Research Paper Volume 13, Issue 10 pp 13807—13821
Acetyl oxygen benzoate engeletin ester promotes KLF4 degradation leading to the attenuation of pulmonary fibrosis via inhibiting TGFβ1–smad/p38MAPK–lnc865/lnc556–miR-29b-2-5p–STAT3 signal pathway
- 1 Department of Cellular and Genetic Medicine, School of Pharmaceutical Sciences, Binzhou Medical University, Yantai 264003, China
- 2 School of Nursing, Binzhou Medical University, Yantai 264003, China
- 3 Department of Respiratory Medicine, Binzhou Medical University Hospital, Binzhou Medical University, Binzhou 256602, China
Received: October 6, 2020 Accepted: March 2, 2021 Published: April 30, 2021https://doi.org/10.18632/aging.202975
How to Cite
Copyright: © 2021 Shen et al. This is an open access article distributed under the terms of the Creative Commons Attribution License (CC BY 3.0), which permits unrestricted use, distribution, and reproduction in any medium, provided the original author and source are credited.
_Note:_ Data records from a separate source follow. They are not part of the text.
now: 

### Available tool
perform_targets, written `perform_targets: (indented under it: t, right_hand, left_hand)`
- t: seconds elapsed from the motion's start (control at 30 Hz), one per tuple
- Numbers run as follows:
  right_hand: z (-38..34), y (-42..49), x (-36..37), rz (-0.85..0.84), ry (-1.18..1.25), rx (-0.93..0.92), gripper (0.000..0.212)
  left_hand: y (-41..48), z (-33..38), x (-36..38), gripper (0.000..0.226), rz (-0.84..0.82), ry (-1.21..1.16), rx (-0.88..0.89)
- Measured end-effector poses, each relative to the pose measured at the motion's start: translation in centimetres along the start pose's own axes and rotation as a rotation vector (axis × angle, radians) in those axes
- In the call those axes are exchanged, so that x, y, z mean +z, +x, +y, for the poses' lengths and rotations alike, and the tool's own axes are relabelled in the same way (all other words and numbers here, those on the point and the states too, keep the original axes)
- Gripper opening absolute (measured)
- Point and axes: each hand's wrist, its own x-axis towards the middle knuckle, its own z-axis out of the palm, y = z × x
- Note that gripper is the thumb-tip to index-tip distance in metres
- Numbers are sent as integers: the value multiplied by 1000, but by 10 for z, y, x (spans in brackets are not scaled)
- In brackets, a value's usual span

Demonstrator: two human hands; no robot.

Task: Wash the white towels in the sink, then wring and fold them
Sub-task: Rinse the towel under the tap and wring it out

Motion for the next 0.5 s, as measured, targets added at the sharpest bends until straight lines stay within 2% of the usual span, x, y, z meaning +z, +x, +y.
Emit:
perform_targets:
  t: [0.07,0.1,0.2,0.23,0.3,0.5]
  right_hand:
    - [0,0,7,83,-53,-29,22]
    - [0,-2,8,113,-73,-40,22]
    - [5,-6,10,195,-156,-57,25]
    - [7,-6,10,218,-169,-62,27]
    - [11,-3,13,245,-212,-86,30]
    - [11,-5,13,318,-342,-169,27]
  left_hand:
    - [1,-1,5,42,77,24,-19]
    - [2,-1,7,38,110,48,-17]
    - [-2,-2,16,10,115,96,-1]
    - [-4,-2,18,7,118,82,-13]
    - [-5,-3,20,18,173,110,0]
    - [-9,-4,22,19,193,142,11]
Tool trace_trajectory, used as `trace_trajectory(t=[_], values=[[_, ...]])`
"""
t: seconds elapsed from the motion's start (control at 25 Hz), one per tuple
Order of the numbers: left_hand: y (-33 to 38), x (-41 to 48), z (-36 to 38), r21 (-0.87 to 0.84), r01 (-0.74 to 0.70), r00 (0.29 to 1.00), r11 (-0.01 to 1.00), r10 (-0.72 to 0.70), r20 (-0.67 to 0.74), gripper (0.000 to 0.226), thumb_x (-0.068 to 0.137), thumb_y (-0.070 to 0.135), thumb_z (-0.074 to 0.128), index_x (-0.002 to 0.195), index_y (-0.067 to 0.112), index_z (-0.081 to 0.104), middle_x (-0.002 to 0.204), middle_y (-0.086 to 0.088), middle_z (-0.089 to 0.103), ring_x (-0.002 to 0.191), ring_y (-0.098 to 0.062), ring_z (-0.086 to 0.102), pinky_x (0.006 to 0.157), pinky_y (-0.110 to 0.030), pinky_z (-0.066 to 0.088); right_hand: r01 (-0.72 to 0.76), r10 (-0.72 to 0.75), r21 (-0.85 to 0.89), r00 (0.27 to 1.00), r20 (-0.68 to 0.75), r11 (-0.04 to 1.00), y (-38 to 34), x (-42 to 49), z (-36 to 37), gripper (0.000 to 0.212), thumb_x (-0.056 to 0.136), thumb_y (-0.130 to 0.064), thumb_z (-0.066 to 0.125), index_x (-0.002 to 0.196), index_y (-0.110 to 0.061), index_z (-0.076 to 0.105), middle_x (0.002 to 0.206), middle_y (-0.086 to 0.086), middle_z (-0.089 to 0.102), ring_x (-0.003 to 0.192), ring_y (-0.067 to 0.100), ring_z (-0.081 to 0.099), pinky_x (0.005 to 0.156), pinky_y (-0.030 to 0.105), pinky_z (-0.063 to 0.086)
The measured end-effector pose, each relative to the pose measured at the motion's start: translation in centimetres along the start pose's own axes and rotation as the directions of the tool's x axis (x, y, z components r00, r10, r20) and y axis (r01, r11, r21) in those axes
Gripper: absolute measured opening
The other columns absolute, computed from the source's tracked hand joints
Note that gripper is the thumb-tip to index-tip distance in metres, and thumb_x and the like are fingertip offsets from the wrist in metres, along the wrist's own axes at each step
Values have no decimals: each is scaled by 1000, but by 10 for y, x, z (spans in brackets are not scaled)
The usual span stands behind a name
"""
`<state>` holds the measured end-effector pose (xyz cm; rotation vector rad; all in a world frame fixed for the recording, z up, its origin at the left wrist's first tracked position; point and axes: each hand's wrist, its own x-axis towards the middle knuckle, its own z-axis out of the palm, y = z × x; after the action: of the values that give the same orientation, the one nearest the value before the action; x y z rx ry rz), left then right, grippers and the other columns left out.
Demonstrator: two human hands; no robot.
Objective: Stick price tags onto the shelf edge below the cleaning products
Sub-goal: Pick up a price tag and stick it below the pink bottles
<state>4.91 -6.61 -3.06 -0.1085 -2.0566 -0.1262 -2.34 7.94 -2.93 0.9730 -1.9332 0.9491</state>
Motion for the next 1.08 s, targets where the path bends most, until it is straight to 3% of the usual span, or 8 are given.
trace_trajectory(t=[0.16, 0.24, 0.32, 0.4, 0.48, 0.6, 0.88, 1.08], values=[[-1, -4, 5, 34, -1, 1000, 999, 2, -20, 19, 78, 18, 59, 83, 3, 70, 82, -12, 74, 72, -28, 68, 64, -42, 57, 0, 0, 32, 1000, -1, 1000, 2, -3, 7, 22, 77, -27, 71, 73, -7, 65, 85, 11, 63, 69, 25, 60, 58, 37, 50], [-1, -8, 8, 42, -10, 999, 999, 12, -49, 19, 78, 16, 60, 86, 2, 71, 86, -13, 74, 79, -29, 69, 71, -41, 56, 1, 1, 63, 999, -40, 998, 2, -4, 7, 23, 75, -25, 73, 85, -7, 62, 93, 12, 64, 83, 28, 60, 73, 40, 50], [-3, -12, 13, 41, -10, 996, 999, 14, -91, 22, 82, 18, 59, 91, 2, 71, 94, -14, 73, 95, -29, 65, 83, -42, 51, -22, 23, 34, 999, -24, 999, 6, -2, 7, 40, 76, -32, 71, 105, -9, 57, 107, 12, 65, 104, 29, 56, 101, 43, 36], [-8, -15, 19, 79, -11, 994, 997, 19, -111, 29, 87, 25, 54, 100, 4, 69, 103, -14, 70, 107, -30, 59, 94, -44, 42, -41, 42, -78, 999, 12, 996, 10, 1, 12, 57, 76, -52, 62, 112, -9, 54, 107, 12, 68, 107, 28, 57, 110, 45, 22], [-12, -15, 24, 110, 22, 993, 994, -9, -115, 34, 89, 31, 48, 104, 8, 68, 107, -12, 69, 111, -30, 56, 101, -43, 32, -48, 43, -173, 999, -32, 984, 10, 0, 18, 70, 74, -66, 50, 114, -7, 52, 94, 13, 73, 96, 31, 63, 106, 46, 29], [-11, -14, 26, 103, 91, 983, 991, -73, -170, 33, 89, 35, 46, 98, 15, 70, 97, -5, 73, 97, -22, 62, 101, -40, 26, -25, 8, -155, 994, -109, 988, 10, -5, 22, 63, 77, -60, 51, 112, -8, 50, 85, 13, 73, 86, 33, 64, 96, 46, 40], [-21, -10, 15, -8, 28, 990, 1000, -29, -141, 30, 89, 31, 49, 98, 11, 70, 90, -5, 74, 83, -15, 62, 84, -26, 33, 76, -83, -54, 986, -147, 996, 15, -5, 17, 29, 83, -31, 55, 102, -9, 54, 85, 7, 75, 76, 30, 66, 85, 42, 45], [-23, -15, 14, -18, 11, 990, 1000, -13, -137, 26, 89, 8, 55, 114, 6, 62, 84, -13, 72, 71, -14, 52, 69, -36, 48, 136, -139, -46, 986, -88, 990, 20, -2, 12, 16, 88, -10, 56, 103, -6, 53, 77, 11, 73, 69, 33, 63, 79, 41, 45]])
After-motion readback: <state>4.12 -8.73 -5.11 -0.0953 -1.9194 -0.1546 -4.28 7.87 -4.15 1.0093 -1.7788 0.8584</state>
Pulmonary fibrosis is a common pulmonary interstitial disease of pathogenesis without effective drugs for treatment. Therefore, discovering new and effective drugs is urgently needed. In the present study, we prepared a novel compound named acetyl oxygen benzoate engeletin ester (AOBEE), investigated its effect on experimental pulmonary fibrosis, and proposed a long non-coding RNA (lncRNA)-mediated mechanism of its action. Bleomycin-induced pulmonary fibrosis in mice exhibited that AOBEE improved forced vital capacity (FVC) and alveolar structure and inhibited α-SMA, vimentin, and collagen expression. TGFβ1-stimulated fibroblast L929 cells showed that AOBEE reduced these fibrotic proteins expression and inhibited the activated-fibroblast proliferation and migration. Whole transcriptome sequencing was performed to screen out lncRNA-lnc865 and lnc556 with high expression under bleomycin treatment, but AOBEE caused a considerable decrease in lnc865 and lnc556. Mechanistic study elucidated that AOBEE alleviated pulmonary fibrosis through lnc865- and lnc556-mediated mechanism, in which both lnc865 and lnc556 sponged miR-29b-2-5p to target signal transducer and activator of transcription 3 (STAT3). Further signal pathway inhibitors and the Cignal Finder 45-pathway reporter array illustrated that the up- and downstream pathways were TGFβ1–smad2/3 and p38MAPK, and Krüppel-like factor 4 (KLF4), respectively. In conclusion, AOBEE promoted KLF4 degradation leading to the attenuation of pulmonary fibrosis by inhibiting TGFβ1–smad/p38MAPK–lnc865/lnc556–miR-29b-2-5p–STAT3 signal pathway. We hope this work will provide valuable information to design new drugs and therapeutic targets of lncRNAs for pulmonary fibrosis treatment.